• [EXERCISE]
Set every line of the data down again exactly, and keep the pictures out.

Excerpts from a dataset
○ ○ ○ ○

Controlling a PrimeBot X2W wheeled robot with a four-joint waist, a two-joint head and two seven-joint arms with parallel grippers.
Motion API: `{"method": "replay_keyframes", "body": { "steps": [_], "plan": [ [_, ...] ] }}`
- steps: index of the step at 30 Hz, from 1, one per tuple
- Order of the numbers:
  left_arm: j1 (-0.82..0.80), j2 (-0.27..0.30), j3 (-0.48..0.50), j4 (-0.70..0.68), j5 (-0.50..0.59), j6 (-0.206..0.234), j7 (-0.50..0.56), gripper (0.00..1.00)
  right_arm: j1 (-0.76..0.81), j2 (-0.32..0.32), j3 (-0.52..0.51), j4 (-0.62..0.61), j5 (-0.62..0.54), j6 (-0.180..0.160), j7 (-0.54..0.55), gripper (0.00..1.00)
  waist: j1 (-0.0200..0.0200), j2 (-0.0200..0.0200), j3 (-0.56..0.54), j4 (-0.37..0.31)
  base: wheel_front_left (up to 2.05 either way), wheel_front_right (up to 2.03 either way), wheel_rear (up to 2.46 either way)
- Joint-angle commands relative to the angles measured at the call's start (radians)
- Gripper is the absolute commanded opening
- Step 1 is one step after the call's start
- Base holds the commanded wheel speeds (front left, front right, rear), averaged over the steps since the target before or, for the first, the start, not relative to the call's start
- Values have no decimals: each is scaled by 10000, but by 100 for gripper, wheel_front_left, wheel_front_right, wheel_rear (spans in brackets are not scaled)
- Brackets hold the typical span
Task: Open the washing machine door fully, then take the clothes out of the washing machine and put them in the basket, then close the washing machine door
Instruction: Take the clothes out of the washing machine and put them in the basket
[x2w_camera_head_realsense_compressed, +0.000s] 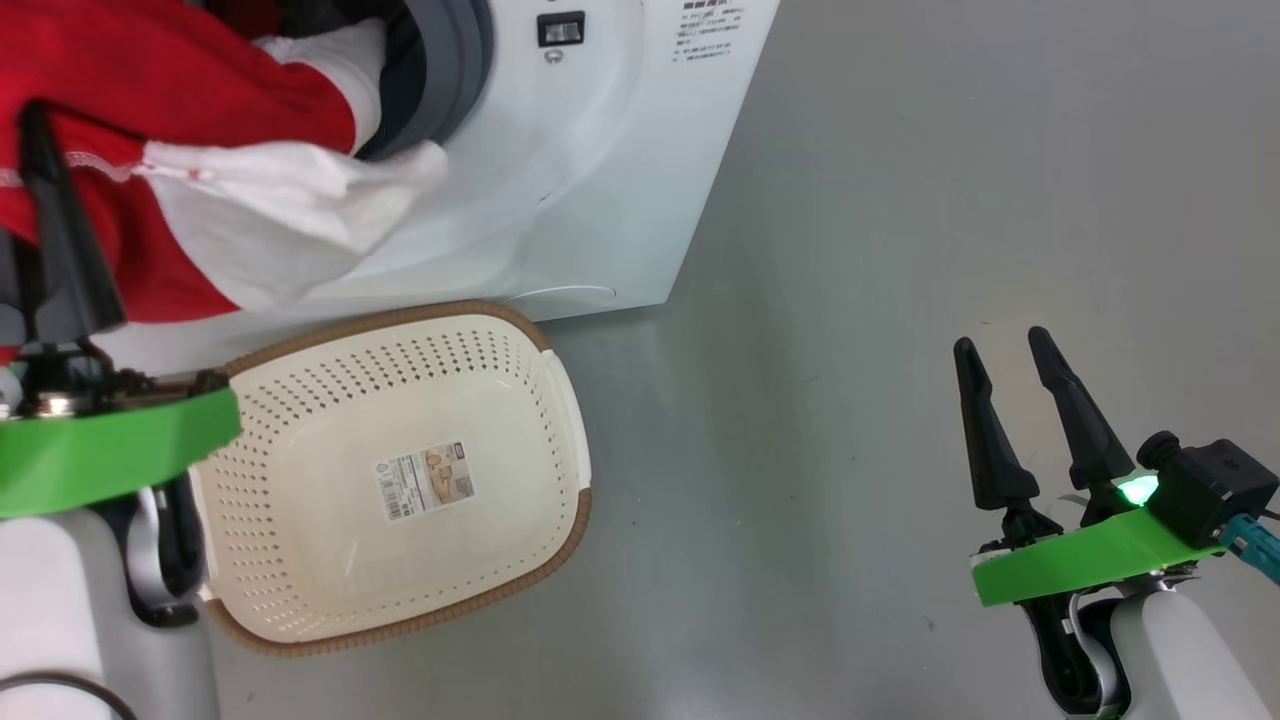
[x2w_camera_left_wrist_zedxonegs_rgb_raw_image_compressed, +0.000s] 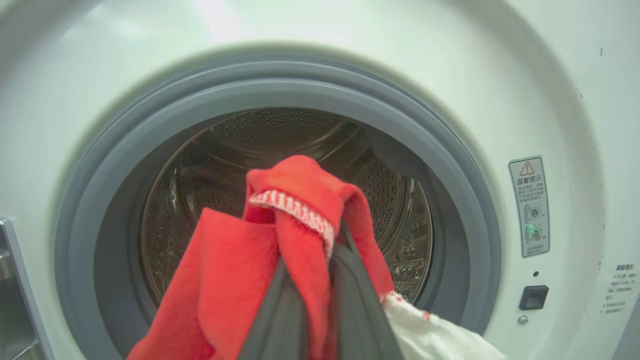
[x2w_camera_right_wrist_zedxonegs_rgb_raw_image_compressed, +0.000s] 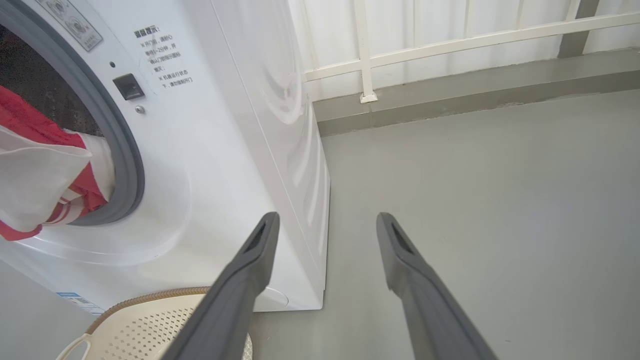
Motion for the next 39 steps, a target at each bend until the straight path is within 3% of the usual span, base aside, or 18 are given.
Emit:
{"method": "replay_keyframes", "body": {
  "steps": [1,18,39],
  "plan": [
    [322,229,126,-396,-105,157,-49,0,146,-142,226,-260,-21,75,-63,100,0,0,-2,0,0,0,0],
    [953,226,-276,951,-490,389,-49,0,-51,-90,251,-311,15,75,-63,100,0,0,494,-59,0,0,0],
    [634,226,-1001,4243,-629,330,-49,0,-778,31,291,-406,112,75,-63,100,0,0,1869,-194,0,0,0]
  ]
}}
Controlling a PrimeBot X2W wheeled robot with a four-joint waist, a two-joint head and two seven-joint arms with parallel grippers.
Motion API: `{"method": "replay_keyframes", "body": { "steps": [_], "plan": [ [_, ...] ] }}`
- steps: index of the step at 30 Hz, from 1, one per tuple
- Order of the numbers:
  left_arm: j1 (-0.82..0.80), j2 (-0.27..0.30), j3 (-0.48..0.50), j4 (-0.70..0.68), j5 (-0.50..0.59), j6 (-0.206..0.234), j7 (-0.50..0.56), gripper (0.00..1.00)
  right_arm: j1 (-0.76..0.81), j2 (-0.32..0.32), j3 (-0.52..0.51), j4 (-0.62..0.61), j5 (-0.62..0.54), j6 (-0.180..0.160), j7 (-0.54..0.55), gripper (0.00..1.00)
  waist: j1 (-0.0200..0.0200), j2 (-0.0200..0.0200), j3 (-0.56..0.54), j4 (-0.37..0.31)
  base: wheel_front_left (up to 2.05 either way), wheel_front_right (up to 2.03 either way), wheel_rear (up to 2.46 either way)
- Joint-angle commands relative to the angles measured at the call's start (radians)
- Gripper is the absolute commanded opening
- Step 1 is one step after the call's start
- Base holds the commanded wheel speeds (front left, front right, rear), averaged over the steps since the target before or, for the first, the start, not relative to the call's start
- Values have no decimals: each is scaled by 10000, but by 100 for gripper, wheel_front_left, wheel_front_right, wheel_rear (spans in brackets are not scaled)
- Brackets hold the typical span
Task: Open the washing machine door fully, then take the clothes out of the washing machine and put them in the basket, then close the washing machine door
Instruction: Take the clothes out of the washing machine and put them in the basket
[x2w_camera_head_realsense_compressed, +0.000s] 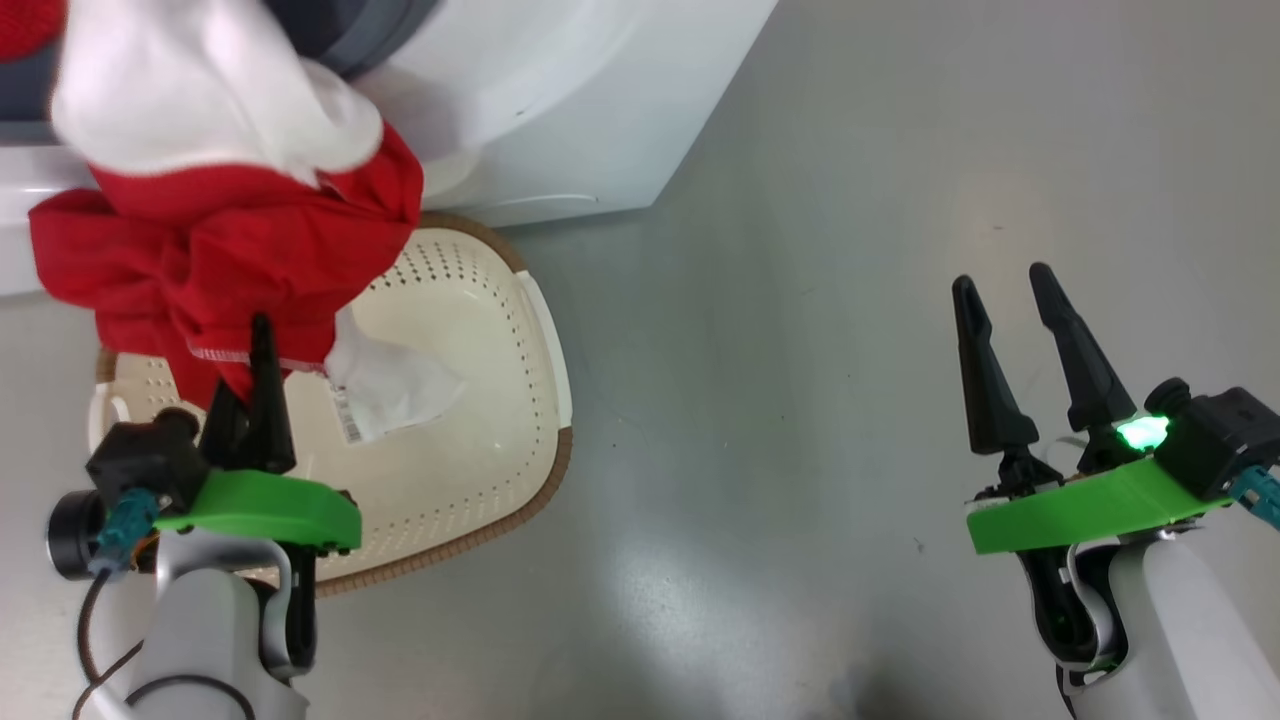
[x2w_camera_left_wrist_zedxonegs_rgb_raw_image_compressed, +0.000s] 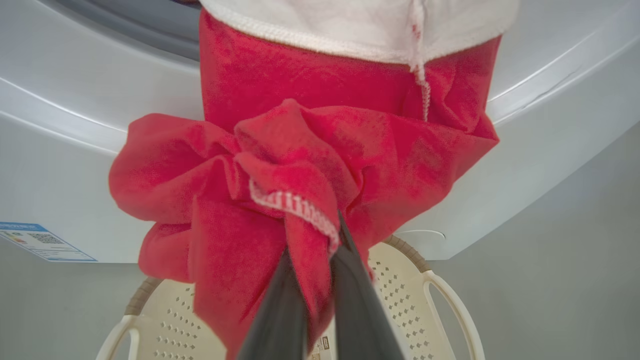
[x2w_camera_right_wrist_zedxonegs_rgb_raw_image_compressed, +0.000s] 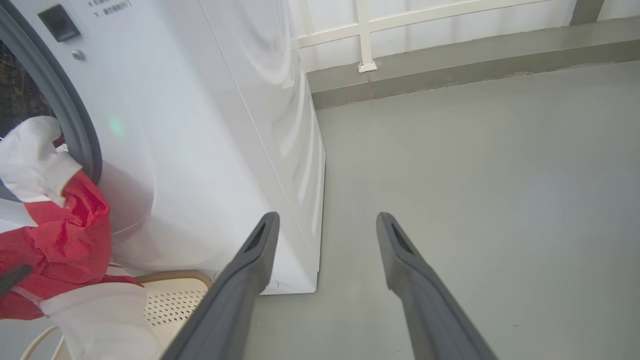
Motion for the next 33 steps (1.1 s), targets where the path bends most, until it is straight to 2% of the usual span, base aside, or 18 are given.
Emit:
{"method": "replay_keyframes", "body": {
  "steps": [1,33],
  "plan": [
    [-103,241,181,-23,106,-56,-51,0,-25,-37,225,-252,100,75,-63,100,0,-1,189,-29,0,0,0],
    [-2449,346,144,3943,956,-226,-51,0,-637,-85,312,-551,176,75,-63,100,0,-1,2355,-243,0,0,0]
  ]
}}
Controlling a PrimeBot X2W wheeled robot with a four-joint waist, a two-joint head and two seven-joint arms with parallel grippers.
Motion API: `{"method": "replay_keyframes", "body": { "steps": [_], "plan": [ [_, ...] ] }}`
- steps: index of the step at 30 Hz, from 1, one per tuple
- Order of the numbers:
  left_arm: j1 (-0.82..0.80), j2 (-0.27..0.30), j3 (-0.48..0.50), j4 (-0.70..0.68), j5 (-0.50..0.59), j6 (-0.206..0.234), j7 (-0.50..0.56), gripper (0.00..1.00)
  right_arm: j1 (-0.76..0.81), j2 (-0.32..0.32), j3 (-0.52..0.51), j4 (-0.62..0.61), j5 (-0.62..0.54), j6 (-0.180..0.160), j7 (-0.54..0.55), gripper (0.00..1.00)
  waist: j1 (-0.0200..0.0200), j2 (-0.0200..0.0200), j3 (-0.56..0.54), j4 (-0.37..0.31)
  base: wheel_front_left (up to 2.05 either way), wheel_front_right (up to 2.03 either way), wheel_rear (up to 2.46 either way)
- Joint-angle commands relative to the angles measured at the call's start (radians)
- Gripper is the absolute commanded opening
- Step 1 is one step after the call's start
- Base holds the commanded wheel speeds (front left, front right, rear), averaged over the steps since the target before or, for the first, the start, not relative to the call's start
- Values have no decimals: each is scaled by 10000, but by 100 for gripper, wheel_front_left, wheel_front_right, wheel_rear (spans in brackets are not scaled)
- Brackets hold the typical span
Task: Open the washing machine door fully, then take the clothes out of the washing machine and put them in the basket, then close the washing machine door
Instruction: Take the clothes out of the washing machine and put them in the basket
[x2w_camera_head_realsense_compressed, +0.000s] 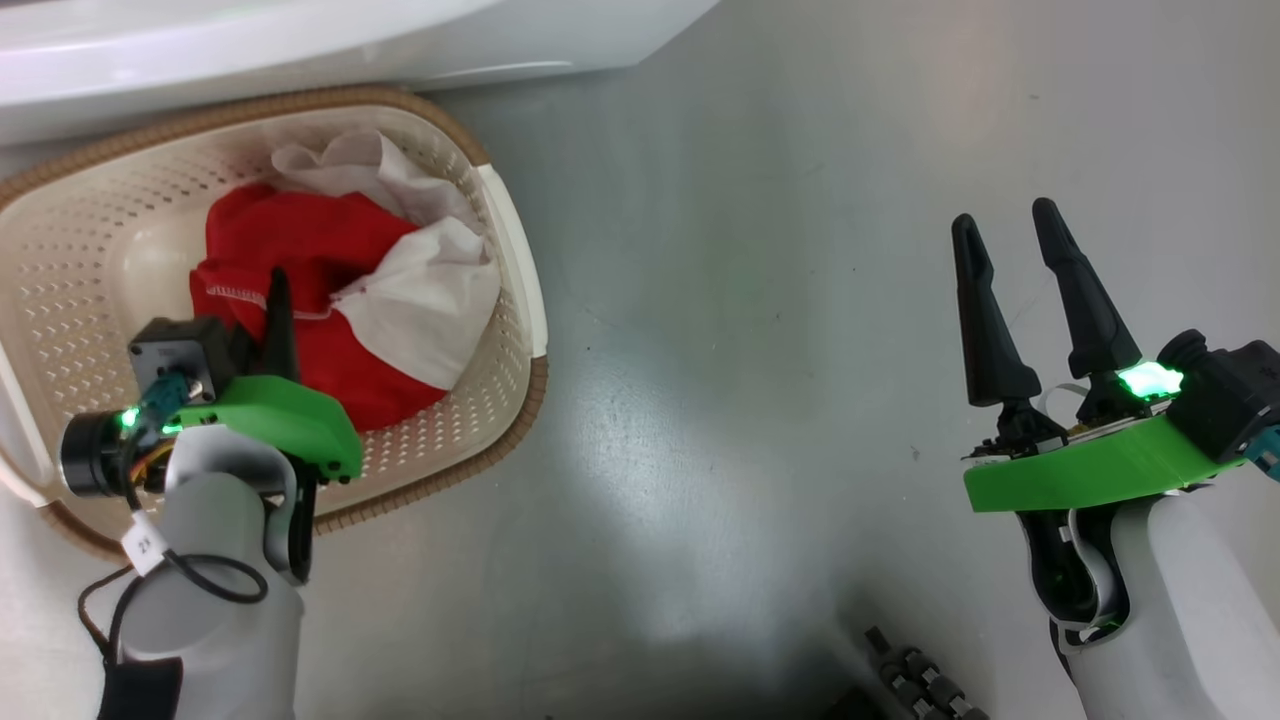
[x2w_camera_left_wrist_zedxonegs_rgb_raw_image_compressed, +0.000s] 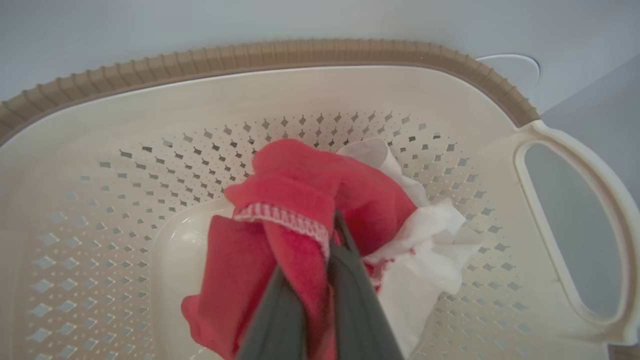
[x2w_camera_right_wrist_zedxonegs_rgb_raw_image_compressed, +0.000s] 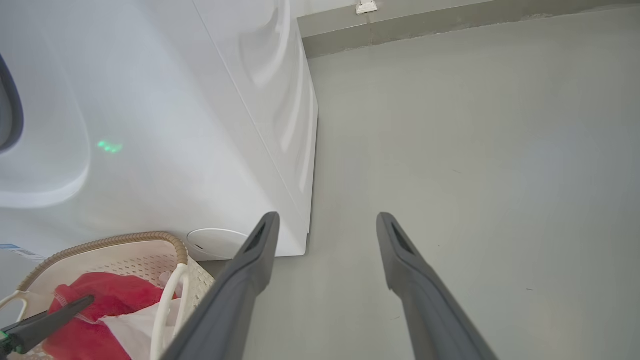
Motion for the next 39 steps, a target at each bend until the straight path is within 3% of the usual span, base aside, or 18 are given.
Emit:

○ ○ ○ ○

• [YOUR SOLUTION]
Controlling a PrimeBot X2W wheeled robot with a four-joint waist, a two-joint head and two seven-joint arms with parallel grippers.
Motion API: `{"method": "replay_keyframes", "body": { "steps": [_], "plan": [ [_, ...] ] }}`
- steps: index of the step at 30 Hz, from 1, one per tuple
- Order of the numbers:
  left_arm: j1 (-0.82..0.80), j2 (-0.27..0.30), j3 (-0.48..0.50), j4 (-0.70..0.68), j5 (-0.50..0.59), j6 (-0.206..0.234), j7 (-0.50..0.56), gripper (0.00..1.00)
  right_arm: j1 (-0.76..0.81), j2 (-0.32..0.32), j3 (-0.52..0.51), j4 (-0.62..0.61), j5 (-0.62..0.54), j6 (-0.180..0.160), j7 (-0.54..0.55), gripper (0.00..1.00)
  waist: j1 (-0.0200..0.0200), j2 (-0.0200..0.0200), j3 (-0.56..0.54), j4 (-0.37..0.31)
  base: wheel_front_left (up to 2.05 either way), wheel_front_right (up to 2.03 either way), wheel_rear (up to 2.46 either way)
- Joint-angle commands relative to the angles measured at the call's start (radians)
- Gripper is the absolute commanded opening
- Step 1 is one step after the call's start
- Base holds the commanded wheel speeds (front left, front right, rear), averaged over the steps since the target before or, for the first, the start, not relative to the call's start
- Values have no decimals: each is scaled by 10000, but by 100 for gripper, wheel_front_left, wheel_front_right, wheel_rear (spans in brackets are not scaled)
- Brackets hold the typical span
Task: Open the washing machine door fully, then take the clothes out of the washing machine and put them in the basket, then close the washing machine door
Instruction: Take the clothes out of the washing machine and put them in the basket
[x2w_camera_head_realsense_compressed, +0.000s] 
[x2w_camera_left_wrist_zedxonegs_rgb_raw_image_compressed, +0.000s] 
[x2w_camera_right_wrist_zedxonegs_rgb_raw_image_compressed, +0.000s] 
Motion for the next 39 steps, a target at each bend until the straight path is within 3% of the usual span, base aside, or 18 are given.
Emit:
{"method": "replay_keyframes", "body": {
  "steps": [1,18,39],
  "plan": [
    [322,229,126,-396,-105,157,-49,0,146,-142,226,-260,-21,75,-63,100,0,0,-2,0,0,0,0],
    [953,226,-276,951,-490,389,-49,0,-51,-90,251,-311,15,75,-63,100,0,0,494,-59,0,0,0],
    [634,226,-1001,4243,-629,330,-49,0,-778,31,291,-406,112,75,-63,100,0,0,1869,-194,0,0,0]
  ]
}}
Controlling a PrimeBot X2W wheeled robot with a four-joint waist, a two-joint head and two seven-joint arms with parallel grippers.
Motion API: `{"method": "replay_keyframes", "body": { "steps": [_], "plan": [ [_, ...] ] }}`
- steps: index of the step at 30 Hz, from 1, one per tuple
- Order of the numbers:
  left_arm: j1 (-0.82..0.80), j2 (-0.27..0.30), j3 (-0.48..0.50), j4 (-0.70..0.68), j5 (-0.50..0.59), j6 (-0.206..0.234), j7 (-0.50..0.56), gripper (0.00..1.00)
  right_arm: j1 (-0.76..0.81), j2 (-0.32..0.32), j3 (-0.52..0.51), j4 (-0.62..0.61), j5 (-0.62..0.54), j6 (-0.180..0.160), j7 (-0.54..0.55), gripper (0.00..1.00)
  waist: j1 (-0.0200..0.0200), j2 (-0.0200..0.0200), j3 (-0.56..0.54), j4 (-0.37..0.31)
  base: wheel_front_left (up to 2.05 either way), wheel_front_right (up to 2.03 either way), wheel_rear (up to 2.46 either way)
- Joint-angle commands relative to the angles measured at the call's start (radians)
- Gripper is the absolute commanded opening
- Step 1 is one step after the call's start
- Base holds the commanded wheel speeds (front left, front right, rear), averaged over the steps since the target before or, for the first, the start, not relative to the call's start
- Values have no decimals: each is scaled by 10000, but by 100 for gripper, wheel_front_left, wheel_front_right, wheel_rear (spans in brackets are not scaled)
- Brackets hold the typical span
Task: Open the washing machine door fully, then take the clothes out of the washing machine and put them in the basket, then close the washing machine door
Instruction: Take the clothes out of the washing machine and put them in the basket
[x2w_camera_head_realsense_compressed, +0.000s] 
[x2w_camera_left_wrist_zedxonegs_rgb_raw_image_compressed, +0.000s] 
[x2w_camera_right_wrist_zedxonegs_rgb_raw_image_compressed, +0.000s] 
Motion for the next 33 steps (1.1 s), targets where the path bends most, until it is straight to 2% of the usual span, base aside, or 18 are given.
Emit:
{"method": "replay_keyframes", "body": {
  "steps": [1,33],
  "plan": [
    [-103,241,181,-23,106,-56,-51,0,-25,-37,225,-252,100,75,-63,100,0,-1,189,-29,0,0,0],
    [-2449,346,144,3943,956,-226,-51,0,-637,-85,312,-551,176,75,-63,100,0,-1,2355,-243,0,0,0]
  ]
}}
Controlling a PrimeBot X2W wheeled robot with a four-joint waist, a two-joint head and two seven-joint arms with parallel grippers.
Motion API: `{"method": "replay_keyframes", "body": { "steps": [_], "plan": [ [_, ...] ] }}`
- steps: index of the step at 30 Hz, from 1, one per tuple
- Order of the numbers:
  left_arm: j1 (-0.82..0.80), j2 (-0.27..0.30), j3 (-0.48..0.50), j4 (-0.70..0.68), j5 (-0.50..0.59), j6 (-0.206..0.234), j7 (-0.50..0.56), gripper (0.00..1.00)
  right_arm: j1 (-0.76..0.81), j2 (-0.32..0.32), j3 (-0.52..0.51), j4 (-0.62..0.61), j5 (-0.62..0.54), j6 (-0.180..0.160), j7 (-0.54..0.55), gripper (0.00..1.00)
  waist: j1 (-0.0200..0.0200), j2 (-0.0200..0.0200), j3 (-0.56..0.54), j4 (-0.37..0.31)
  base: wheel_front_left (up to 2.05 either way), wheel_front_right (up to 2.03 either way), wheel_rear (up to 2.46 either way)
- Joint-angle commands relative to the angles measured at the call's start (radians)
- Gripper is the absolute commanded opening
- Step 1 is one step after the call's start
- Base holds the commanded wheel speeds (front left, front right, rear), averaged over the steps since the target before or, for the first, the start, not relative to the call's start
- Values have no decimals: each is scaled by 10000, but by 100 for gripper, wheel_front_left, wheel_front_right, wheel_rear (spans in brackets are not scaled)
- Brackets hold the typical span
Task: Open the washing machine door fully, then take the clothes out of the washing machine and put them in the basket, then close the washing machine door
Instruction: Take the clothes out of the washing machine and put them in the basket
[x2w_camera_head_realsense_compressed, +0.000s] 
[x2w_camera_left_wrist_zedxonegs_rgb_raw_image_compressed, +0.000s] 
[x2w_camera_right_wrist_zedxonegs_rgb_raw_image_compressed, +0.000s] 
Motion for the next 39 steps, a target at each bend until the straight path is within 3% of the usual span, base aside, or 18 are given.
Emit:

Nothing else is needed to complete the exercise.